丸の内・コットンクラブで、NYに拠点を置く奏者たちで組まれた多国籍グループを見る。リチャード・ボナ(2011年1月25日、他)からサム・ヤエル(2006年8月24日、他)までいろんな人のアルバムに参加しているフィラデルフィア出身のドラマーをリーダーとし、イスラエル生まれのピアノ奏者であるシャイ・マエストロ(現在、ベーシストのアビシャイ・コーエン-2006年5月17日-のバンドにも参画)、一部でかなり高評価を受けるイスラエル人ギタリストのギラッド・ヘクセルマン(過去、モーション・ブルー・ヨコハマでリーダー公演をしているよう)、英国出身コントラバス奏者のオーランド・ル・フレミングという面々による。

 基本はホーニグのオリジナル曲をやっていたのだろうが、なるほど、これは賢者の今のジャズだと頷く。的確に書き留められないのがもどかしいが、作曲を介した編み込みの集団表現から伸縮自在に即興という淡い光がこぼれ出る……と、いう感じ。曲は基本激しいものではないが〜ながら、上半身や頭を活発に動かしながらホーニグはけっこうアグレッシヴに叩く〜、それでも確かな意図や含みや大志を感じさせるのだから、その行き方は賞賛されるべきものだろう。アコースティック・ジャズの行方を真摯に追おうとする若手(みんな30代半ばぐらいか)の存在を確認するとともに、いまだNYはジャズ・ミュージシャンの中心地であることをおおいに了解した。

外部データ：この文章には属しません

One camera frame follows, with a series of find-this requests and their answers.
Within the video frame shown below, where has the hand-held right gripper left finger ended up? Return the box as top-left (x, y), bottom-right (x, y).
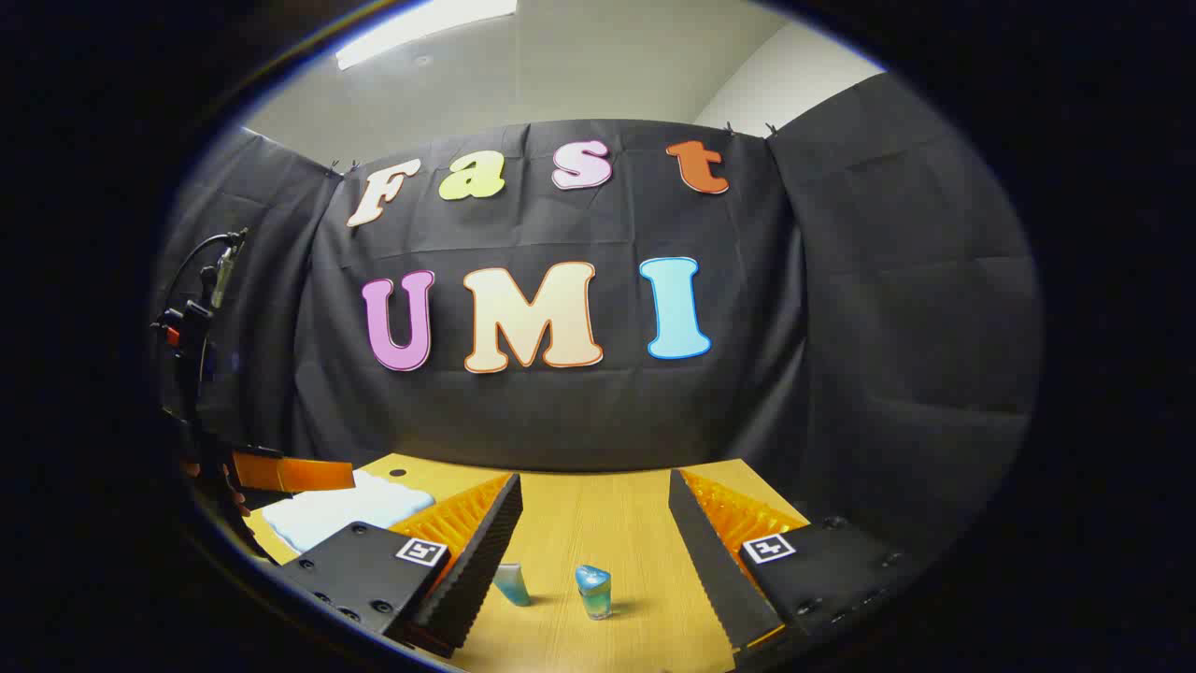
top-left (278, 472), bottom-right (524, 660)

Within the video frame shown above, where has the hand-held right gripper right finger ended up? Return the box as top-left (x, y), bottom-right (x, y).
top-left (667, 467), bottom-right (922, 670)

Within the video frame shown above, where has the blue squeeze tube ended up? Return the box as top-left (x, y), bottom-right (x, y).
top-left (492, 562), bottom-right (533, 608)

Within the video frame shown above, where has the light blue suitcase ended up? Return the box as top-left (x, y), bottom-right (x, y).
top-left (261, 469), bottom-right (436, 553)

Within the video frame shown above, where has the blue capped clear bottle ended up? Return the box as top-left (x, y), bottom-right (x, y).
top-left (574, 564), bottom-right (614, 621)

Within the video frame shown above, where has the black backdrop cloth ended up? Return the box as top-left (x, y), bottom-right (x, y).
top-left (152, 73), bottom-right (1044, 562)

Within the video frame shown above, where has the black cable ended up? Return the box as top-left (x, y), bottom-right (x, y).
top-left (164, 228), bottom-right (249, 314)

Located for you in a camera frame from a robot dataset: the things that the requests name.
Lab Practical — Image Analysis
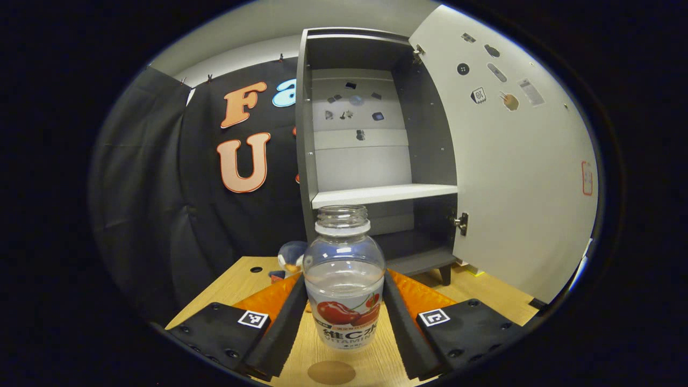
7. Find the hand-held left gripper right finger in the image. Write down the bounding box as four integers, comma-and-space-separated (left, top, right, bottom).
382, 268, 526, 382

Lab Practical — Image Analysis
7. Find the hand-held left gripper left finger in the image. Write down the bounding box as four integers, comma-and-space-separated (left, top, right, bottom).
166, 271, 309, 381

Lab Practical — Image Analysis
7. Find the round brown coaster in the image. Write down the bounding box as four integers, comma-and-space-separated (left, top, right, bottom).
307, 360, 357, 386

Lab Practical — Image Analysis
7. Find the clear plastic bottle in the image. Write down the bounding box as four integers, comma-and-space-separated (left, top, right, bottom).
302, 205, 387, 352

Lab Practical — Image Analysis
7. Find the white cabinet door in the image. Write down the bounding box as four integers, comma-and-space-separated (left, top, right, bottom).
408, 4, 600, 305

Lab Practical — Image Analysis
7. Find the penguin plush toy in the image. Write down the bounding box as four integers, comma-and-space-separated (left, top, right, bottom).
269, 240, 310, 283

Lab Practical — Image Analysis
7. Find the black backdrop cloth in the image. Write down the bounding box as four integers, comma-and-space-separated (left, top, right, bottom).
89, 56, 310, 326

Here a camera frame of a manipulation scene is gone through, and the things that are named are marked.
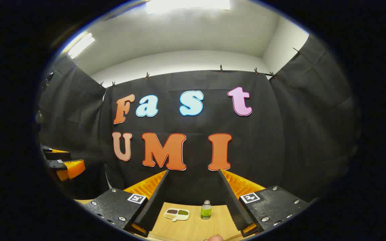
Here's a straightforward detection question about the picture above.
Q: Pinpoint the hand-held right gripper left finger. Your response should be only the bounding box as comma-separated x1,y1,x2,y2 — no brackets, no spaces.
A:
83,170,169,237

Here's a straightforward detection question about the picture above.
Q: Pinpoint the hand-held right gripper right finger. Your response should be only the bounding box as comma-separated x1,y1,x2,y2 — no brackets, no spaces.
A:
218,169,311,237

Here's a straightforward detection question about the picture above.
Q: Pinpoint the white divided bean dish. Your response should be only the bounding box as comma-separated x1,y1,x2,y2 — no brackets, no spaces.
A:
164,208,190,222

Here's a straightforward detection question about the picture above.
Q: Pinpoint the green label drink bottle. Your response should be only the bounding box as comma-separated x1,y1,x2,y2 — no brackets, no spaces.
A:
201,200,212,220

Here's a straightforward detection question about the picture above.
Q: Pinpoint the ceiling light panel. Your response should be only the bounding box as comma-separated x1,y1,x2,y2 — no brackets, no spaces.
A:
146,0,230,14
67,32,95,59

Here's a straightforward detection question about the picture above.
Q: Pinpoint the row of black cloth clips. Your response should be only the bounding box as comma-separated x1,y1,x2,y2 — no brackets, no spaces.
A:
76,47,302,88

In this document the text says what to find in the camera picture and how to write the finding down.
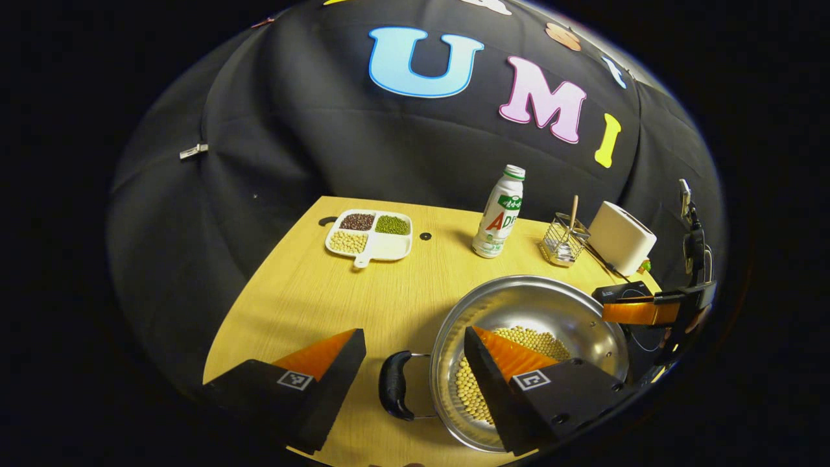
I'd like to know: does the steel pot with black handles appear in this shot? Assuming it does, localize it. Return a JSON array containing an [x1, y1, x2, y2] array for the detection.
[[379, 275, 630, 453]]

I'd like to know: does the black induction cooktop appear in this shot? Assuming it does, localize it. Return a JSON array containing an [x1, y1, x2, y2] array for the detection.
[[591, 280, 678, 383]]

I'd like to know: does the white drink bottle green cap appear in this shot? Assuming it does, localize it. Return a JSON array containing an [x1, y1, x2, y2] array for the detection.
[[471, 164, 527, 259]]

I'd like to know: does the wooden handled spoon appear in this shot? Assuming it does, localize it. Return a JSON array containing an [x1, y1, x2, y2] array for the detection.
[[563, 195, 580, 247]]

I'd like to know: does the white divided dish of beans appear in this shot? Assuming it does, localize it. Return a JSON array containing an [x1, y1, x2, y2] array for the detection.
[[324, 209, 414, 269]]

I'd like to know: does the wire mesh holder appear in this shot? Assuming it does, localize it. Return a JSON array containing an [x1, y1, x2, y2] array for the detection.
[[540, 213, 591, 268]]

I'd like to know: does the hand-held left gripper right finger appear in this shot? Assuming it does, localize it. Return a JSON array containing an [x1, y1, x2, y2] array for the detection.
[[463, 326, 639, 456]]

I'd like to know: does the pile of yellow soybeans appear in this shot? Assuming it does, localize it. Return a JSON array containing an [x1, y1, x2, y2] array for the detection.
[[454, 326, 573, 425]]

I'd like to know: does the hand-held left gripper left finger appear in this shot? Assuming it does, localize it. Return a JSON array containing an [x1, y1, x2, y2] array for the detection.
[[202, 328, 368, 455]]

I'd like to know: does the black toaster cable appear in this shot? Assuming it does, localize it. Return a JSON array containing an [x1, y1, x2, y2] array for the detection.
[[584, 243, 630, 281]]

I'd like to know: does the black backdrop cloth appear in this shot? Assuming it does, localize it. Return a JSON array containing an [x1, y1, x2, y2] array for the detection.
[[107, 0, 724, 416]]

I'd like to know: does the white toaster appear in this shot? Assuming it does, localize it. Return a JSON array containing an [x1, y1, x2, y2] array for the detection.
[[587, 201, 658, 278]]

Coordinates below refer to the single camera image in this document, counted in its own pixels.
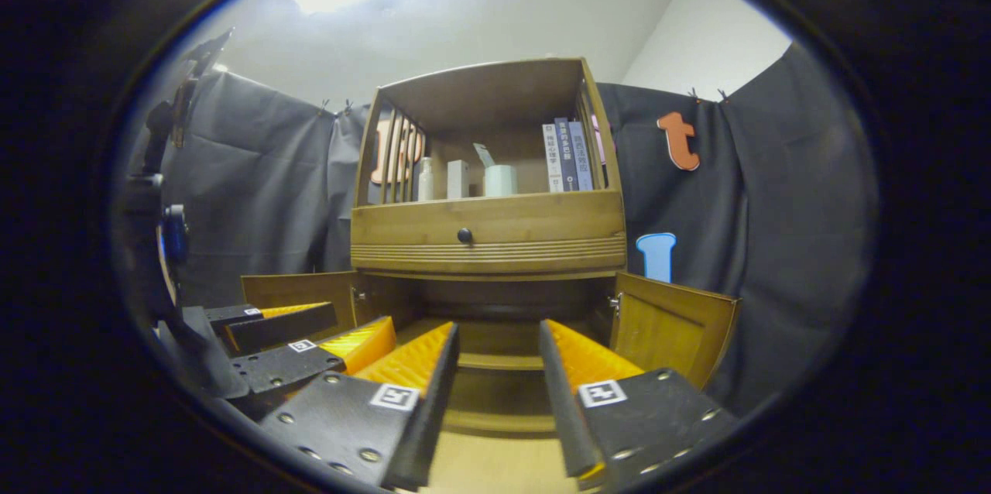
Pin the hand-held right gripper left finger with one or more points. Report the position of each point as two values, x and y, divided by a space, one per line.
433 409

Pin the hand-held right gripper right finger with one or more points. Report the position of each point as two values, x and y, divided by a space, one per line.
561 409

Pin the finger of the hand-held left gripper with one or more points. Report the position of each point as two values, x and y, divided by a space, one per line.
286 366
279 330

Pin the wooden double-door shoe cabinet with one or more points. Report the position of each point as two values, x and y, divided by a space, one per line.
488 91

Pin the wooden inner cabinet shelf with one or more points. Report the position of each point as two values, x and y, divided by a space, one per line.
503 361

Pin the metal door hinge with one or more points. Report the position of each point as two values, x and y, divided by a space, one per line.
358 294
614 300

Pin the wooden cabinet drawer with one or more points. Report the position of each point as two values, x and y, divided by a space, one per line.
542 227

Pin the black backdrop cloth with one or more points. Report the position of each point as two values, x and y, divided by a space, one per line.
255 192

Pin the black round drawer knob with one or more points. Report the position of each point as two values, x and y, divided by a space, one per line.
464 235

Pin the white pump bottle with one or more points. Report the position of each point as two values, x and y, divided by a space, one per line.
426 183

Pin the white upright box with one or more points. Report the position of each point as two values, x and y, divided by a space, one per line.
457 180

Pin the pale cylindrical cup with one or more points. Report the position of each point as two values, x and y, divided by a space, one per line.
501 180

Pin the light blue book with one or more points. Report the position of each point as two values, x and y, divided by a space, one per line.
583 157

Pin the dark blue book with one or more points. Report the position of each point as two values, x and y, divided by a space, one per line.
567 156

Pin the pale paper card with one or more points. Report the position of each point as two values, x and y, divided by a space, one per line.
485 155

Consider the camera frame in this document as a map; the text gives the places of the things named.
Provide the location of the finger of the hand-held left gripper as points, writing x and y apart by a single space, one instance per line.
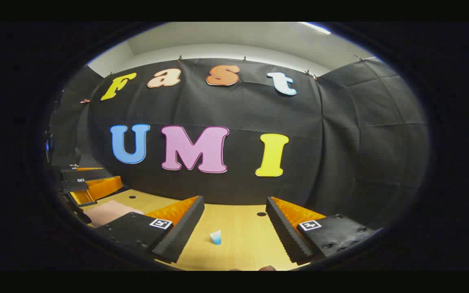
92 174
71 186

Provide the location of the black backdrop cloth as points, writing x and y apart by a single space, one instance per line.
340 142

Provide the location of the pink suitcase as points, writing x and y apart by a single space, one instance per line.
108 211

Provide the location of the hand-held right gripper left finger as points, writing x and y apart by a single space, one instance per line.
185 228

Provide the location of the light blue sachet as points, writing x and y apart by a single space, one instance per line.
216 238

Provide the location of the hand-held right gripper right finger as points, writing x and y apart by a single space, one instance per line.
285 232

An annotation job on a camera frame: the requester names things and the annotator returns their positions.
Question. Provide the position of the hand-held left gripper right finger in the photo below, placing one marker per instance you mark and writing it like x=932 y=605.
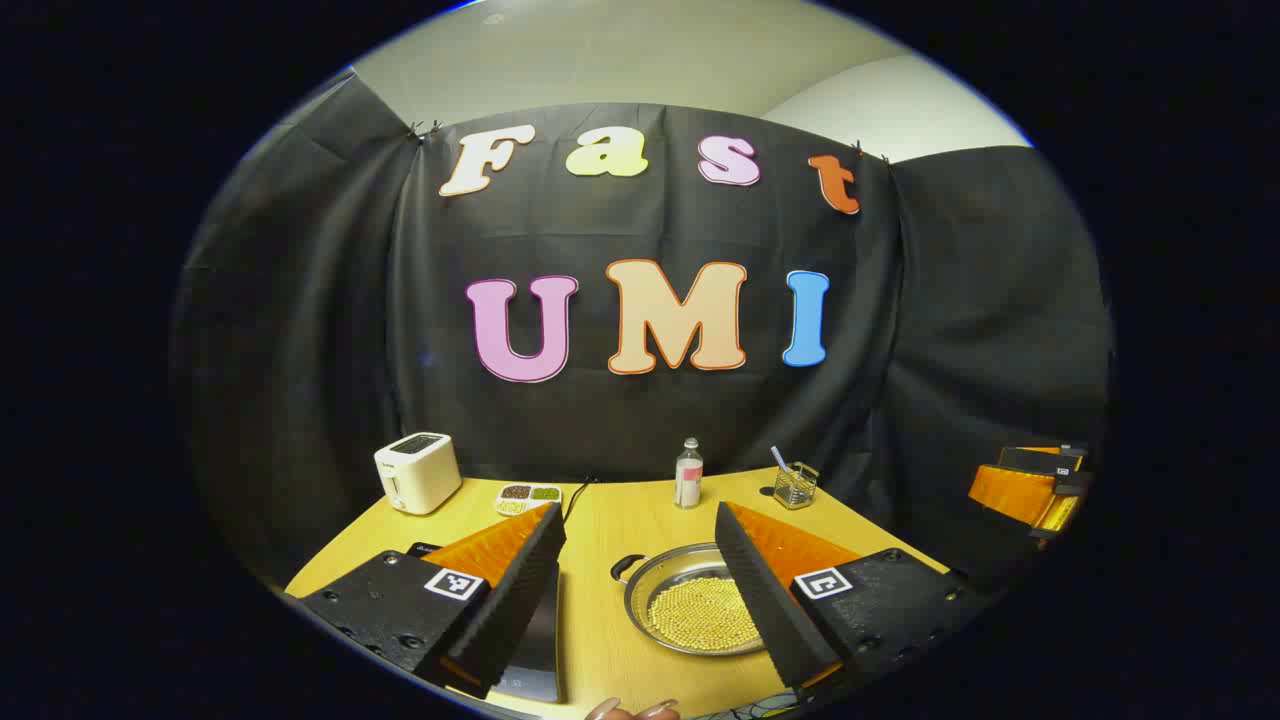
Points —
x=760 y=600

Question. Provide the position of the black induction cooktop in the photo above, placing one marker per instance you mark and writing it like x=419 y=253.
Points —
x=538 y=650

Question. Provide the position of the clear bottle pink label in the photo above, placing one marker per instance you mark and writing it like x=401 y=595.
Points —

 その後は南青山・ブルーノート東京に移動して、米国(1965年ニュージャージー州)生まれながら、英国にわたり活動し、そしてエスタブリッシュされた女性歌手を聞く。ピアノ(一部電気ピアノも)、テナー・サックスとソプラノ・サックス(旦那だそう。ちょい悪オヤジ風で、スタン・ゲッツが好きそう)、ウッド・ベース、ドラムというカルテットがつくが、彼らはみな英国人なのだろうか。そういう男性陣の的をいた穏健派演奏にのって、ケントはまったく無理のない、これまた穏健きわまりないジャズ・ヴォーカル表現を無理なく披露する。彼女の、マイクと口の距離〜歌声の強弱の付け方の留意し具合は相当なもん。それゆえ、声自体はどこか耳に残る粘り気や歯切れの良さももつのだが、癒し系という言い方もできるだろう。和め、いい気分になれるジャズ・ヴォーカルの実演を見たいという人にはまさにぴったりの存在と、そのパフォーマンスに接しつつ思う。

 へえと思ったのは、「3月の雨」とか「イパネマの娘」とか、ブラジル曲をけっこう取り上げ、またボサノヴァ系リズムを採用する比率が高いこと。ガル・コスタ(2006年9月22日)で知られるカエターノ・ヴェローゾ曲「コラソン・ヴァガボンド」もボサノヴァ調で披露。ケントは、カエターノ・ヴェローゾ(2005年5月23日)は一番尊敬できる人みたいな発言もしていた。そういえば、ボサ調の曲をやる際、ケント(2曲)と旦那(1曲)はガット・ギターを弾いたりした。で、アンコール曲は、「ホワット・ア・ワンダフル・ワールド」。うまく、まとめるなあ。……うまくまとめてないなと感じたのは、ケントのお洒落じゃない格好。パンツとシャツで、普段着みたいに見える。伴奏陣はちゃんとスーツぽい格好をしているのだから、主役にももっと気を遣ってほしかった。

<今日の料理>
 「趣味は料理デス」なぞとはどう転んでも言えないワタシではあるが、たまにハタとしたくなることもある。ま、“工作”ですね。ホロ酔い気分ながら、寒い寒いと震えながら帰宅したこの晩は、なぜかまさにそんな気分となり……。むくむく食材加工意欲が湧いてきて、冷蔵庫のなかのチェック。サフランはなぜか賞味期限内のものがあるが、肝心の魚介食材が足りない。どうせなら、豪華に作りたい。飲んでいるので、車で出かけられないので、買い出しには歩いていくしかないけれど。一度湧いた意欲は大事にしようと外に出たら、ちょうど人をおろそうとするタクシーがとまっている。思わず乗り込み、午前2時までやっている最寄りのスーパーではなく、少し離れていてキブン高級な24時間営業のスーパーへGO。ちょちょいと買い物する間、タクシーには待っていてもらう。運転手さん、苦笑。白ワインも買っちゃうゾ。と、年に一回あるかないかの晩はすぎていくのであった。   うまーい。